Take the entries below and reproduce exactly the portion that begins at the line containing "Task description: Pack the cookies" and ends at the line containing "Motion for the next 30", keeping both ends, dropping pictures, and adding nothing else.

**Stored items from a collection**
------------------------
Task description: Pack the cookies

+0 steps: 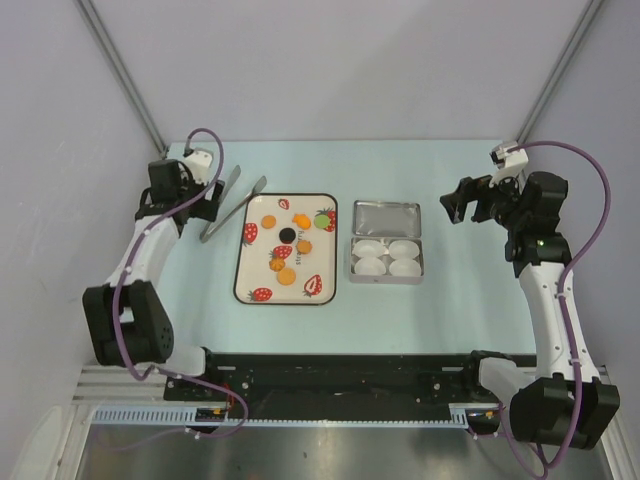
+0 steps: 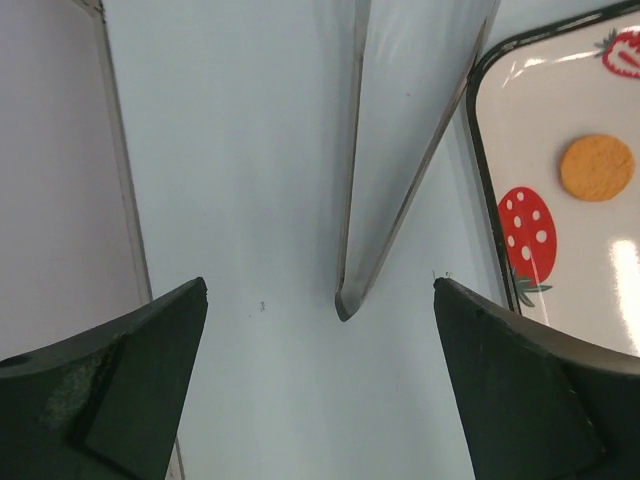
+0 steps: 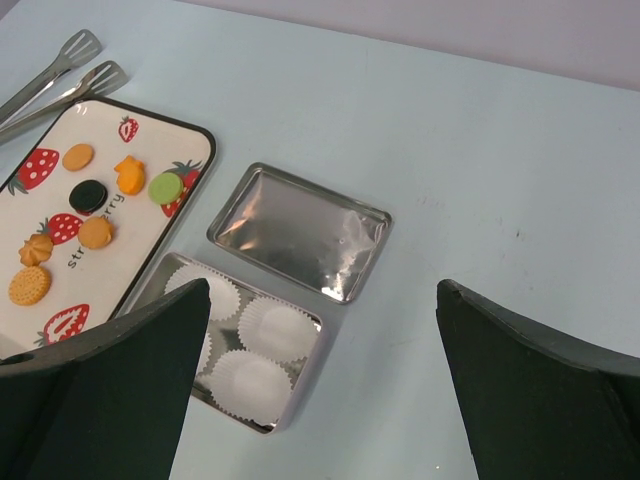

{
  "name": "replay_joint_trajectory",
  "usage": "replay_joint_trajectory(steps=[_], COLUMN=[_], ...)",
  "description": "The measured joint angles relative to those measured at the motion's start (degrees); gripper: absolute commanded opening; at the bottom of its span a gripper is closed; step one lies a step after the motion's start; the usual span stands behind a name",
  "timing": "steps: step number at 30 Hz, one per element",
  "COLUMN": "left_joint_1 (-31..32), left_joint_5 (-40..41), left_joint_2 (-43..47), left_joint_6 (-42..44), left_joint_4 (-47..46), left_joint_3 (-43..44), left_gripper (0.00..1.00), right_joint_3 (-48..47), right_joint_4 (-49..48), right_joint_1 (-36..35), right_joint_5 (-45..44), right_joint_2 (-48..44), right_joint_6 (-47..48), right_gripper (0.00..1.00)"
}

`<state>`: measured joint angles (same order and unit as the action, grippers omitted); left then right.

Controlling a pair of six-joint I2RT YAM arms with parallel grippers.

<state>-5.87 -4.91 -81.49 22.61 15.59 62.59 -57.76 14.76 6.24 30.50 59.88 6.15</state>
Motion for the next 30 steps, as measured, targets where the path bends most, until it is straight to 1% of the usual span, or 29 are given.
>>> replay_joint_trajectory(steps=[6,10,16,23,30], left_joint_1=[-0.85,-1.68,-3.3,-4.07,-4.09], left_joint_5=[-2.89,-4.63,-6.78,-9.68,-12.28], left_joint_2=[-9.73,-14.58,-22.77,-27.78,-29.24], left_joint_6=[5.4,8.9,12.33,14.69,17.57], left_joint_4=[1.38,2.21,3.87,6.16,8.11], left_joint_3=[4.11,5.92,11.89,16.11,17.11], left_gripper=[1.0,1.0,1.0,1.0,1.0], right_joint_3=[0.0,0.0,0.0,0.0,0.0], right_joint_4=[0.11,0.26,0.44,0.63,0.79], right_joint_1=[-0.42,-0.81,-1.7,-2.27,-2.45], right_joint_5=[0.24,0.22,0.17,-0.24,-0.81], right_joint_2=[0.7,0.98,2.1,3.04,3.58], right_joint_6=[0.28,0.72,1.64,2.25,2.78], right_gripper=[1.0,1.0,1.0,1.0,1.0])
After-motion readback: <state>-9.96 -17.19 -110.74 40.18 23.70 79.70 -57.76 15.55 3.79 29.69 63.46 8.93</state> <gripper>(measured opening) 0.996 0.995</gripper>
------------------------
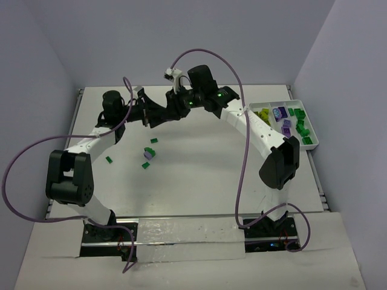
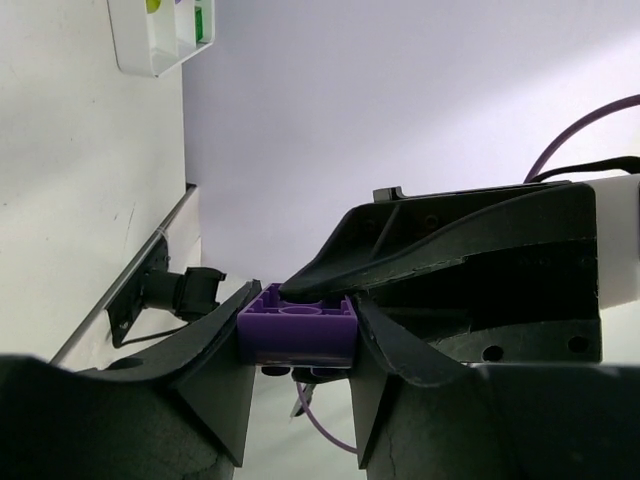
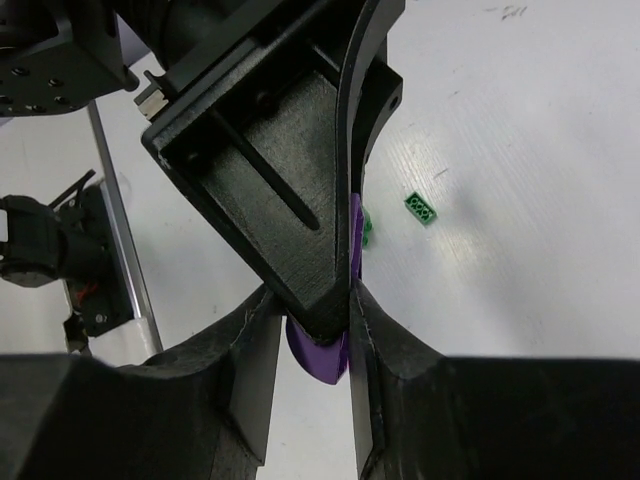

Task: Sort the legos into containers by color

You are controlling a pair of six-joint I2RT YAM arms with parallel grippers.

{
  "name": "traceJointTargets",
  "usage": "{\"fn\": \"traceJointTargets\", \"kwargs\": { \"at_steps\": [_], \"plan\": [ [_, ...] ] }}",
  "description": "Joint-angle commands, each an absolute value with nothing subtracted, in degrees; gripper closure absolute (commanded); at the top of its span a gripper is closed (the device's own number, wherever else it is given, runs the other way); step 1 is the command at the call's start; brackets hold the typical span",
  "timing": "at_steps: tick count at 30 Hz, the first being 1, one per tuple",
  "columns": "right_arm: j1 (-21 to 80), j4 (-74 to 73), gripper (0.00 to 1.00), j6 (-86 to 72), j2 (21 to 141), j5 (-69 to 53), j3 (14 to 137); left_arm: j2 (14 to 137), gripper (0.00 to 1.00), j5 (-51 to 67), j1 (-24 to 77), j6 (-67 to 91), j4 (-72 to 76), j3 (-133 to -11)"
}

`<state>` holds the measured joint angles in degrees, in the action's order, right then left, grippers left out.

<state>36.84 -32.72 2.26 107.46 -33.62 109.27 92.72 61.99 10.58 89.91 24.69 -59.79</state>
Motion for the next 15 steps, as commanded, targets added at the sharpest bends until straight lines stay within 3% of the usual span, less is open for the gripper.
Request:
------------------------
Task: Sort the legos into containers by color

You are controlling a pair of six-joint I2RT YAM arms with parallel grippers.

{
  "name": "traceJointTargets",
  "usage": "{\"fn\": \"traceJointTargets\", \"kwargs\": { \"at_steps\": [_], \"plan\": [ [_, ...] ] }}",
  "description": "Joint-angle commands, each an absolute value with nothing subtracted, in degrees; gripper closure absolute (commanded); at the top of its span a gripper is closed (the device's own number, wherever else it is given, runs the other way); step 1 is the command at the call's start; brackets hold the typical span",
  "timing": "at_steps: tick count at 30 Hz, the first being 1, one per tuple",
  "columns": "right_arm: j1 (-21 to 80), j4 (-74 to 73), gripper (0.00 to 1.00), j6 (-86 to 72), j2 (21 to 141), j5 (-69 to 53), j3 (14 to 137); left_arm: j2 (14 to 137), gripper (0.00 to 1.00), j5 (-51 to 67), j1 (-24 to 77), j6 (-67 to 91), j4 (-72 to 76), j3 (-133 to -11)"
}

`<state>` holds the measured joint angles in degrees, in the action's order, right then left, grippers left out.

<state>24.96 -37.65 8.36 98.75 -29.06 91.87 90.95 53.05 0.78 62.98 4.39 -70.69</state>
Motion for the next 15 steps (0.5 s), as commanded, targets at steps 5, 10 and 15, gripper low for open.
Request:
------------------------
**Solution to this exercise**
Task description: Pack the cookies

+0 steps: 
+0 steps: 
+0 steps: 

{
  "name": "replay_joint_trajectory",
  "usage": "replay_joint_trajectory(steps=[_], COLUMN=[_], ...)",
  "description": "The measured joint angles relative to those measured at the motion's start (degrees); gripper: absolute commanded opening; at the bottom of its span a gripper is closed; step one lies a step after the motion's start; the usual span stands behind a name",
  "timing": "steps: step number at 30 Hz, one per element",
  "COLUMN": "left_joint_1 (-31..32), left_joint_5 (-40..41), left_joint_2 (-43..47), left_joint_6 (-42..44), left_joint_4 (-47..46), left_joint_3 (-43..44), left_gripper (0.00..1.00), right_joint_3 (-48..47), right_joint_4 (-49..48), right_joint_1 (-36..35), right_joint_5 (-45..44), right_joint_2 (-48..44), right_joint_6 (-47..48), right_gripper (0.00..1.00)"
}

`<state>`: measured joint angles (same order and unit as the action, grippers omitted); left then right.

Controlling a pair of six-joint I2RT YAM arms with parallel grippers.

<state>-5.87 -4.91 -81.49 22.61 15.59 62.59 -57.76 14.76 6.24 30.50 59.88 6.15</state>
Motion for the next 30 steps, as measured, targets where the path bends most, until it is straight to 1% of the usual span, or 29 are given.

This exercise is now finished.